Who has? Plenty have seen a photo of the drink, in these pages and many others. The Martin Kastner–designed pitcher, a circle of glass with flowers, herbs and zest on the inside, may be the prettiest cocktail the world has seen, especially when positioned in front of a tea candle, which is exactly where the servers at the Aviary put it, maximizing the stained-glass effect. But seeing the drink, while striking, is one thing; tasting it over the course of 30 minutes is another. As the whiskey cocktail macerates in the botanicals, it changes from something floral and light in color to a dark amber elixir with pronounced tannins. It’s a splendid drink both ways. But taste is secondary to the experience of looking at it, pouring it, watching and tasting it change.

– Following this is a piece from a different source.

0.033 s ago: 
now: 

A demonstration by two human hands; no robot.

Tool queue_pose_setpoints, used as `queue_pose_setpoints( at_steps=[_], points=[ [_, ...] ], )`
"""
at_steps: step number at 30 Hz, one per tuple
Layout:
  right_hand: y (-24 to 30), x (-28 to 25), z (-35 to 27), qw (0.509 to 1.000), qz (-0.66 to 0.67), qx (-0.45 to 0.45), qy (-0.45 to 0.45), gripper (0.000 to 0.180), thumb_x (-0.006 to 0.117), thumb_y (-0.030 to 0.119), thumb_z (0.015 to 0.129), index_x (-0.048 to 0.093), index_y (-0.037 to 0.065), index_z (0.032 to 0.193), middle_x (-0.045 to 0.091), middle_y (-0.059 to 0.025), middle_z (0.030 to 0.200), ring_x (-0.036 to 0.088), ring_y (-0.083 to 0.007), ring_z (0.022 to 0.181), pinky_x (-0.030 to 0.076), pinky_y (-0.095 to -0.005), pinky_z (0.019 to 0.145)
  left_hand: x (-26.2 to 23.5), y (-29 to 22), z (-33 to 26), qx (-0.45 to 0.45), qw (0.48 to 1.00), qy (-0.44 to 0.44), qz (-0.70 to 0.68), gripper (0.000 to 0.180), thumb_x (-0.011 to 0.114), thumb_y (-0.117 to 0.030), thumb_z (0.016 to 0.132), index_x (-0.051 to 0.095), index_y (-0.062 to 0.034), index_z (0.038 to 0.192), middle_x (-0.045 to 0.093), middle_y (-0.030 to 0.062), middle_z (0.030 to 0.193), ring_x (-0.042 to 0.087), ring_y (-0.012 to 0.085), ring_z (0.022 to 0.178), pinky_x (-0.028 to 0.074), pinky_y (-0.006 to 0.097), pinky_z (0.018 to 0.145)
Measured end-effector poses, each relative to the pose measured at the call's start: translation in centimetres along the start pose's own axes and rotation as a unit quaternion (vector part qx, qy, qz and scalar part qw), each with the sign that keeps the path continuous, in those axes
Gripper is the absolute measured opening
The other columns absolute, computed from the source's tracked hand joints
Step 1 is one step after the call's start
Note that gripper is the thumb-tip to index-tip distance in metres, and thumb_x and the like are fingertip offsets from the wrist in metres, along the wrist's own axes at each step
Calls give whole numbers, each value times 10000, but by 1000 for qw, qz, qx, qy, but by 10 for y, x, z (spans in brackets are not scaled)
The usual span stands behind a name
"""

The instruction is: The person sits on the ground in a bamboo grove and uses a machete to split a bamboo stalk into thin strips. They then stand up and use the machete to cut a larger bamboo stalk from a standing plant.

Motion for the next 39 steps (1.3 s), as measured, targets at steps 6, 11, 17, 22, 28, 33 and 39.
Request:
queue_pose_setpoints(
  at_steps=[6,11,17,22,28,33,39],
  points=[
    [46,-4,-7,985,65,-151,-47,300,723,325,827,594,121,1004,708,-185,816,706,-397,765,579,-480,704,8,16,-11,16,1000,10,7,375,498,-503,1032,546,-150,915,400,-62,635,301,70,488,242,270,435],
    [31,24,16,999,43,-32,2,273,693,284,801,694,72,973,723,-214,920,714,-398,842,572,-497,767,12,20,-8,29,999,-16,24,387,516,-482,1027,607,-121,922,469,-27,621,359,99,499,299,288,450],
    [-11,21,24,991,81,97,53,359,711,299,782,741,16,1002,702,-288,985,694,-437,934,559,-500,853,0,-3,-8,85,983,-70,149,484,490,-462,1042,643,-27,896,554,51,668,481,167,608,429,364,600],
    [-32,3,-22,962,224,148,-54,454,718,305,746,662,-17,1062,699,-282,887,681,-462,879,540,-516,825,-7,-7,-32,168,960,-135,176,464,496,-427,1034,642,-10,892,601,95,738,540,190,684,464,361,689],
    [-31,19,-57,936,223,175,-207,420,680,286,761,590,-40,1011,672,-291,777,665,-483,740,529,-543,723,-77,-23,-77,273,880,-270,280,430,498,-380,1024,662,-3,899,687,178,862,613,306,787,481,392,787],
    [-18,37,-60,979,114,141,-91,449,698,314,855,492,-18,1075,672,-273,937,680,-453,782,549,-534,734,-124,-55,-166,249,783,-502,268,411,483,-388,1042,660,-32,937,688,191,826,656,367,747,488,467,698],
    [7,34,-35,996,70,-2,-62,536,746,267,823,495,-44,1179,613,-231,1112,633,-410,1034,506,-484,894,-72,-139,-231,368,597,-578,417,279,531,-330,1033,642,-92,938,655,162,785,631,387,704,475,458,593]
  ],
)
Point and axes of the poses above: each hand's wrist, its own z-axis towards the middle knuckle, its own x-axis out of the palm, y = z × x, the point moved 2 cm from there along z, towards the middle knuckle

This is the question Aviary poses (though probably not intentionally): When a cocktail is an intellectual exercise, how much does it matter how it tastes? The Ginger is a deconstructed Moscow mule. A lowball glass is filled with ginger-flavored ice, dotted with slices of pepper and herbs, and served with a swizzle stick fashioned out of lemongrass. Drinkers are instructed to pour vodka from a small glass pitcher over the ice and mix with the lemongrass. Upon doing so, the cocktail, so artistically assembled, immediately turns into a mess of off-pink slush. The taste is gingery but also a bit watery, and not so Moscow mule–like. Thus, in its stated intentions, the drink fails. As a curious thing of beauty, it succeeds.
But the Root Beer, a perfectly clear kirsch-based drink, tastes like root beer, especially in the beginning, before the vanilla ice cubes have melted to half their size, at which point the flavor becomes more like cream soda. And the Buttered Popcorn tastes like buttered popcorn—or, even better, a buttered-popcorn Jelly Belly. Sweet melted butter gives way to a robust finish of earthy rum, a juxtaposition that is entirely strange and absolutely perplexing, and far more severe than your average buttered rum—which is the reason it may be the most revolutionary cocktail of your evening.
And the most pedestrian? For me, it was the Tiki. A tall, ruby drink poured over hundreds of tiny ice spheres, it tasted like nothing more than a well-made, well-balanced cocktail of fruit and spice. I drank it happily and nibbled on snacks, like the briny lobster crackers and the crunchy squares of potato with puddinglike middles. (It should be noted that the snacks pose the opposite question the cocktails do—they are so small and relatively pricey that the purpose is purely for flavor, not substance.) It wasn’t until I overheard a server telling another table that the ice cubes in the Tiki were infused with cinnamon, imparting a stronger spice component to the drink as the cubes melt, that I started to doubt the drink. Because I had noticed nothing of the sort. Had I drunk the cocktail too fast? Had the mere suggestion that the drink would change entered my consciousness too late for me to believe it? For whatever reason, the Tiki for me remained static. And yet Aviary left me with no doubt: From here on out, cocktails will never be the same.